Splay Trees
Introduction​
A Splay Tree is a self-adjusting binary search tree (BST) that performs basic operations such as search, insertion, and deletion in amortized O(log n) time. The tree self-adjusts by moving the most recently accessed element to the root through a process called splaying. This ensures that frequently accessed elements are quick to reach in future operations.
Splay trees are particularly effective when access patterns exhibit locality of reference, meaning that recently accessed elements are likely to be accessed again soon.
Properties of Splay Trees​
- Self-adjusting: The most recently accessed node is moved to the root of the tree.
- Binary Search Tree: Maintains the basic properties of a BST, where for any node
x
, the left subtree contains nodes with keys less thanx
and the right subtree contains nodes with keys greater thanx
. - Amortized Complexity: Although individual operations can take O(n) in the worst case, the amortized time complexity of operations is O(log n).
Definition and Structure​
A Splay Tree consists of nodes with the following attributes:
- Data: The value stored in the node.
- Left Child: A reference to the left subtree.
- Right Child: A reference to the right subtree.
Splaying Operations​
Splaying is the process of moving a node to the root of the tree by performing a sequence of rotations.
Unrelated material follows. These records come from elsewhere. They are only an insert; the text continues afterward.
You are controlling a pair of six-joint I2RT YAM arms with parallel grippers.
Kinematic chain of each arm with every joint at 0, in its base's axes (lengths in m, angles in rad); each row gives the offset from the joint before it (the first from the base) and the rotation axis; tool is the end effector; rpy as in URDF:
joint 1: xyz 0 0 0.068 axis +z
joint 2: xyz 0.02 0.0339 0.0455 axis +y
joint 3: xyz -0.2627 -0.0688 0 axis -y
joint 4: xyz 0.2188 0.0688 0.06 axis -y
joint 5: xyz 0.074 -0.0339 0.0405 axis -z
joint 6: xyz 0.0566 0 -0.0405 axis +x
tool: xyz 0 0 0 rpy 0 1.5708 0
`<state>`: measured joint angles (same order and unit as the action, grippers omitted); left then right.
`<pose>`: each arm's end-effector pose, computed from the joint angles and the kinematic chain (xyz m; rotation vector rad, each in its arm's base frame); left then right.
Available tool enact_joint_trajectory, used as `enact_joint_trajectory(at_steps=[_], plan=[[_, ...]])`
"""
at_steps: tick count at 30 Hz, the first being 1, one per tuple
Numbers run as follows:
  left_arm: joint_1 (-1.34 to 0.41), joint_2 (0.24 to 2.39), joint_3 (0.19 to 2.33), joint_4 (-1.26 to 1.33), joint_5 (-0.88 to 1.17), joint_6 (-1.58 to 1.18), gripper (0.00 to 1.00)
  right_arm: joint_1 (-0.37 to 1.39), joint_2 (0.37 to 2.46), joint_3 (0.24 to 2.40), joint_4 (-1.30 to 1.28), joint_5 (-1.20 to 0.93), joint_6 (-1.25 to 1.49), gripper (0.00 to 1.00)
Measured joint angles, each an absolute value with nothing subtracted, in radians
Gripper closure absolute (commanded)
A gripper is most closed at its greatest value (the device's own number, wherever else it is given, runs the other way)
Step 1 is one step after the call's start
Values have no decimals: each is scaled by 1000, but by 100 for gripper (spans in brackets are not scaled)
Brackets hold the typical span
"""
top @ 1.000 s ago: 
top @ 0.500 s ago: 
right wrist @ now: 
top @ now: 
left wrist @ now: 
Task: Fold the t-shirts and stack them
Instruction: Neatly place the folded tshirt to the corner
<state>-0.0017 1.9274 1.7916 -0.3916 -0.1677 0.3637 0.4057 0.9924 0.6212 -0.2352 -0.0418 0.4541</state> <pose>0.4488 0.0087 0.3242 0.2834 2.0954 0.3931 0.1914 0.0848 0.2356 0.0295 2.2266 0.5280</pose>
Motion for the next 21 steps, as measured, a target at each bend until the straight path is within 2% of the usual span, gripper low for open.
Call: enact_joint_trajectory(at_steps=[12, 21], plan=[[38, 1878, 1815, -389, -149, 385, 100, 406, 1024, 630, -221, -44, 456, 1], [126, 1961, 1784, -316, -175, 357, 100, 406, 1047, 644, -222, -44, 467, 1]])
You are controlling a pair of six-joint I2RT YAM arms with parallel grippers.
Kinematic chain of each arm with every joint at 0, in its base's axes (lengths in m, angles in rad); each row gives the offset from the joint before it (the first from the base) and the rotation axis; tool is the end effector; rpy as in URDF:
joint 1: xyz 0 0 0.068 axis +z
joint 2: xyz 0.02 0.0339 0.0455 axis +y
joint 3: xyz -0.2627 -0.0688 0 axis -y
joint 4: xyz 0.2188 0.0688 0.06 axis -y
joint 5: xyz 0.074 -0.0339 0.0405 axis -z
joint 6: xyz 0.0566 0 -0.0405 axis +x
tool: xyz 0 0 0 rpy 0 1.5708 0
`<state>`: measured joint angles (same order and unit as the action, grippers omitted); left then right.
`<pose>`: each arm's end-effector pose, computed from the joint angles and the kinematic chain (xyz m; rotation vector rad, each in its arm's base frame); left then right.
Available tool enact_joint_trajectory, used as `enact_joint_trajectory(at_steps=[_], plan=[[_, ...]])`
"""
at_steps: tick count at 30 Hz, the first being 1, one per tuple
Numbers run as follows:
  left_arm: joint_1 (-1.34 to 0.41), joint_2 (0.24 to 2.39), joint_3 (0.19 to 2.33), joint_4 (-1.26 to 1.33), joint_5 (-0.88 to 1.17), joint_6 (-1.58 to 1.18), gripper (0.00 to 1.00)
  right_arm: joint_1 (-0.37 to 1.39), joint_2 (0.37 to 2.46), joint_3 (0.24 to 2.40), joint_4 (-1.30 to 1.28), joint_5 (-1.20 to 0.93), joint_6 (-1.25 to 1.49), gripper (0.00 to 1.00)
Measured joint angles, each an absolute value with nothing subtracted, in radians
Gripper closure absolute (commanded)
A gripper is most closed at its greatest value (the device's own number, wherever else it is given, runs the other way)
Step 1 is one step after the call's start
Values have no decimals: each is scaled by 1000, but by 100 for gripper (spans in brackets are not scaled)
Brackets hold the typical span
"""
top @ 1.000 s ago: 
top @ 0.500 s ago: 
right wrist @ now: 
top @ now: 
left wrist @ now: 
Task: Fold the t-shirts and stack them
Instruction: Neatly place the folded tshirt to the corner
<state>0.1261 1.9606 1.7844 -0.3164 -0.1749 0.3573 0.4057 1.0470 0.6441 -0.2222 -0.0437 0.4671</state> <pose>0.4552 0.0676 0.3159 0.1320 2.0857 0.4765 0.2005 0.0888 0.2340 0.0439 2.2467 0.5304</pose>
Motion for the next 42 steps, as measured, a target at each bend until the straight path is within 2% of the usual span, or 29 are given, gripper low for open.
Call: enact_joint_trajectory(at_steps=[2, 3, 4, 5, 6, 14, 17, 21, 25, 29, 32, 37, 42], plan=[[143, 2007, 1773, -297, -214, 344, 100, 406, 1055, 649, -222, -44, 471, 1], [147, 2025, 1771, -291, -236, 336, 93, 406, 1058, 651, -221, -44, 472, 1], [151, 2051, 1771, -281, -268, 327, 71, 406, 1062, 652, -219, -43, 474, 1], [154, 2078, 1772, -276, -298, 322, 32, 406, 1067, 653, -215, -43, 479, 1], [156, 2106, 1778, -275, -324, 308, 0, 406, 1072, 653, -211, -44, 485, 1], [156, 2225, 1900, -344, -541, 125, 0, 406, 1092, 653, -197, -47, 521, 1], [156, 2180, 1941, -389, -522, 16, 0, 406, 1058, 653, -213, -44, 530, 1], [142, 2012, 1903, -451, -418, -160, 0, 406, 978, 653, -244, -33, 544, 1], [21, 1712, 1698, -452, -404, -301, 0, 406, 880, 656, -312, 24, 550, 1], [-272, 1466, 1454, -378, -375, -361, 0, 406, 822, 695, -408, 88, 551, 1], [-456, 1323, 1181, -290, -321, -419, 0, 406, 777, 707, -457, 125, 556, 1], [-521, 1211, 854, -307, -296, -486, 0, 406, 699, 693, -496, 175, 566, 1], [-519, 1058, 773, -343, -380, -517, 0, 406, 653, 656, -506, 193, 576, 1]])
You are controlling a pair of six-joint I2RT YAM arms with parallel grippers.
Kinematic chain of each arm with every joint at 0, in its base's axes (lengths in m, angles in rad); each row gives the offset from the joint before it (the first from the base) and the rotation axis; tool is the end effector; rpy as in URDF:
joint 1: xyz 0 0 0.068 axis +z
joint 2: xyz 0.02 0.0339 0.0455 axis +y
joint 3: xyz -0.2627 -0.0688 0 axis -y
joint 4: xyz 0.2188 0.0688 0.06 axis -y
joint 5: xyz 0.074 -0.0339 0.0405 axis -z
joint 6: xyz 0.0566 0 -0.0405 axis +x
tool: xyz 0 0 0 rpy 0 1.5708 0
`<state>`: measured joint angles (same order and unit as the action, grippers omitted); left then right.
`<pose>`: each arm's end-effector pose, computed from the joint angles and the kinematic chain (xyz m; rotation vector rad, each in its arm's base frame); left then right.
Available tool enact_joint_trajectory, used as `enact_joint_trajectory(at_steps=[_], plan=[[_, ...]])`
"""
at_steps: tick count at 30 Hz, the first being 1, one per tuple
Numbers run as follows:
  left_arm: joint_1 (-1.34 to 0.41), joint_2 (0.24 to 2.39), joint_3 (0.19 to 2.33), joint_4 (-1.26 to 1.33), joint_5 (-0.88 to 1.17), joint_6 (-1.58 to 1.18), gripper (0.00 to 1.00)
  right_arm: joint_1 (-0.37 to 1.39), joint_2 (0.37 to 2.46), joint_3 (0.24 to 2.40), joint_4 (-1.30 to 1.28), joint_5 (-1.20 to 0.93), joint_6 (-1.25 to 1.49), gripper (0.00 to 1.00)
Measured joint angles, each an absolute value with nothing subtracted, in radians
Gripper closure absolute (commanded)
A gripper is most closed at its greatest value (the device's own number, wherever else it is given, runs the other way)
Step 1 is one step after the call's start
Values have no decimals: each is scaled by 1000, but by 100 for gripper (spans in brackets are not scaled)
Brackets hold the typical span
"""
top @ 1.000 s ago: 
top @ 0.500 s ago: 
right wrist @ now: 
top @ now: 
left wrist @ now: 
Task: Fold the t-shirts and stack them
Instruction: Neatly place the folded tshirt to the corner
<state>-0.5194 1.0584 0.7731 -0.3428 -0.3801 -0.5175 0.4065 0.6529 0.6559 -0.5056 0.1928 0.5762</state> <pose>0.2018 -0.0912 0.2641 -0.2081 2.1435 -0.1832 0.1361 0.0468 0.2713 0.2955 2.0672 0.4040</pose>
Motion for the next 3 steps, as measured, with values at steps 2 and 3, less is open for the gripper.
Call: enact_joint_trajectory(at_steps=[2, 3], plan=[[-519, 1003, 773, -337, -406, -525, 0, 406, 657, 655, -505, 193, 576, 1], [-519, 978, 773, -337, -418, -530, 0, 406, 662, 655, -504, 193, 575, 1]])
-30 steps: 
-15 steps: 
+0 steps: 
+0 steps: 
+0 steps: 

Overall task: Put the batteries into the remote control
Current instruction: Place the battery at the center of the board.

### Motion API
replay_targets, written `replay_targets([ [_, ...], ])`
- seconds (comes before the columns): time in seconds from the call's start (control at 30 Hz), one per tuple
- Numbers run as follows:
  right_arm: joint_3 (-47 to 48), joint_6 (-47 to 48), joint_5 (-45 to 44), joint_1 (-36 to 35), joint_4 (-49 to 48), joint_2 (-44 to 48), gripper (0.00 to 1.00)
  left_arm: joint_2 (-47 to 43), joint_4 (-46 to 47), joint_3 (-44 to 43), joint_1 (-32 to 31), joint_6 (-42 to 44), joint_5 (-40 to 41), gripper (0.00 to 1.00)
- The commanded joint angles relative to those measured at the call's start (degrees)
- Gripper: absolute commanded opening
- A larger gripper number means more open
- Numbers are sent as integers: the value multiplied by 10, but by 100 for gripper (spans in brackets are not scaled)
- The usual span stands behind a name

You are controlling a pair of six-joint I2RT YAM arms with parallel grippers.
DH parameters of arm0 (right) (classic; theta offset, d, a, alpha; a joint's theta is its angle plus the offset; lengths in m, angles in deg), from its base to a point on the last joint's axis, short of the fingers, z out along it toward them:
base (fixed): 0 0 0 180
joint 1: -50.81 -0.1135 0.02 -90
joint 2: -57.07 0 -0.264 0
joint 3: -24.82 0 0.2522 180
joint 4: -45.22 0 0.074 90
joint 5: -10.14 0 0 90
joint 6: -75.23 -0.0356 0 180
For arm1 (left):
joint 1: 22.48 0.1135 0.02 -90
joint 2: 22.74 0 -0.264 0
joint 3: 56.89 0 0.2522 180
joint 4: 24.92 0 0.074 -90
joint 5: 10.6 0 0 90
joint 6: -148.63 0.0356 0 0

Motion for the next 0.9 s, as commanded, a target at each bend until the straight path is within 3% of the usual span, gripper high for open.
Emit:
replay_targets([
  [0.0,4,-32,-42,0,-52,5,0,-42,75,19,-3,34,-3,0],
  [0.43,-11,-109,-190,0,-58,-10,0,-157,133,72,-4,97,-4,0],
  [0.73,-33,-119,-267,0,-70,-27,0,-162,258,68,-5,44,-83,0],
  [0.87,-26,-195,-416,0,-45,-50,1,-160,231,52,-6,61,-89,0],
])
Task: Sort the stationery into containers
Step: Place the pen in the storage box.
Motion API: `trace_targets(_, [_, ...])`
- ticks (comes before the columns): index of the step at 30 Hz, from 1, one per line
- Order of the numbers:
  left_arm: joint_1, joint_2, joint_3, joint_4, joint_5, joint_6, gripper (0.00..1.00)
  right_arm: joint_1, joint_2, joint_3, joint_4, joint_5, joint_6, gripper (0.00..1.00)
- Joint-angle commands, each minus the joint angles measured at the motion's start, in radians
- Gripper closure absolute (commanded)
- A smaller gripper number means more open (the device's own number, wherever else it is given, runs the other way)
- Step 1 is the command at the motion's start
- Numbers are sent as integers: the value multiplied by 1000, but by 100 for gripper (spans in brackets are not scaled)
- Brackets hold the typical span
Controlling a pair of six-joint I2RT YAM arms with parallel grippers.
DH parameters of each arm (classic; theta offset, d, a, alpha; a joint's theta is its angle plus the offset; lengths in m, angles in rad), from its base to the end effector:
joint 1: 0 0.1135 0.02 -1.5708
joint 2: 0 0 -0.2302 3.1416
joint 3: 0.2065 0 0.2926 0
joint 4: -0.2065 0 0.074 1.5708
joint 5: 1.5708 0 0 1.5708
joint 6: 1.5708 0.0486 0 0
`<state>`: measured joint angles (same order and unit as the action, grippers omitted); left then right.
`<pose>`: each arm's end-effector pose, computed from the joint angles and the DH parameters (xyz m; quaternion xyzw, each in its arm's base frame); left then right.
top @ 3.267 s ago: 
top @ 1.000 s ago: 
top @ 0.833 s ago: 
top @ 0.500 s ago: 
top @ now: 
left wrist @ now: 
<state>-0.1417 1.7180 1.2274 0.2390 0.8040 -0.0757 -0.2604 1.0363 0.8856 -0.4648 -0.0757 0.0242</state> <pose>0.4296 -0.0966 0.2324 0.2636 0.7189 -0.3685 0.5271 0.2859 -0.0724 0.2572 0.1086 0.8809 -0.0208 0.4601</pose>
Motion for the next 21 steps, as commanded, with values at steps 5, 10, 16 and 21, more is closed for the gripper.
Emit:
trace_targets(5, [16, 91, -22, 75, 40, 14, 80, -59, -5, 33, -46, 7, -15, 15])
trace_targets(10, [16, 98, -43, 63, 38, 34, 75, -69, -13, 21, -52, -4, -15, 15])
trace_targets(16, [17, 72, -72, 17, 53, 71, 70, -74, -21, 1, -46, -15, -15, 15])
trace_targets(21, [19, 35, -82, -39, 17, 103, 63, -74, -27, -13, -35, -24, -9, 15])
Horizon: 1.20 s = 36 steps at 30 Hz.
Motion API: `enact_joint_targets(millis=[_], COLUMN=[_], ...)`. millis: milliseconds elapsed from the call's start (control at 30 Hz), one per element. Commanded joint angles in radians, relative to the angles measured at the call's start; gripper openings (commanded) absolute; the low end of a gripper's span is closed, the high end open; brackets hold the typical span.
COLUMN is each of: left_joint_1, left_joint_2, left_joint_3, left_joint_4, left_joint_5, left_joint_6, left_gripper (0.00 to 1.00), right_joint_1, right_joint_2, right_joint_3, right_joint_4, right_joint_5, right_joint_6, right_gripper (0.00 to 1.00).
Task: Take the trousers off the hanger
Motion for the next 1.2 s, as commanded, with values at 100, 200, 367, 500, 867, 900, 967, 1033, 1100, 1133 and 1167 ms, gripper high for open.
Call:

This operation restructures the tree based on access patterns, making frequently accessed nodes easier to reach.
Types of Rotations​
Splay Trees perform three types of rotations during splaying:
- Zig Rotation: Performed when the node is a child of the root. A single rotation is performed to move the node to the root.
- Zig-Zig Rotation: Performed when both the node and its parent are either left or right children. Two single rotations are performed.
- Zig-Zag Rotation: Performed when the node is a left child, but its parent is a right child (or vice versa). A double rotation is performed to move the node to the root.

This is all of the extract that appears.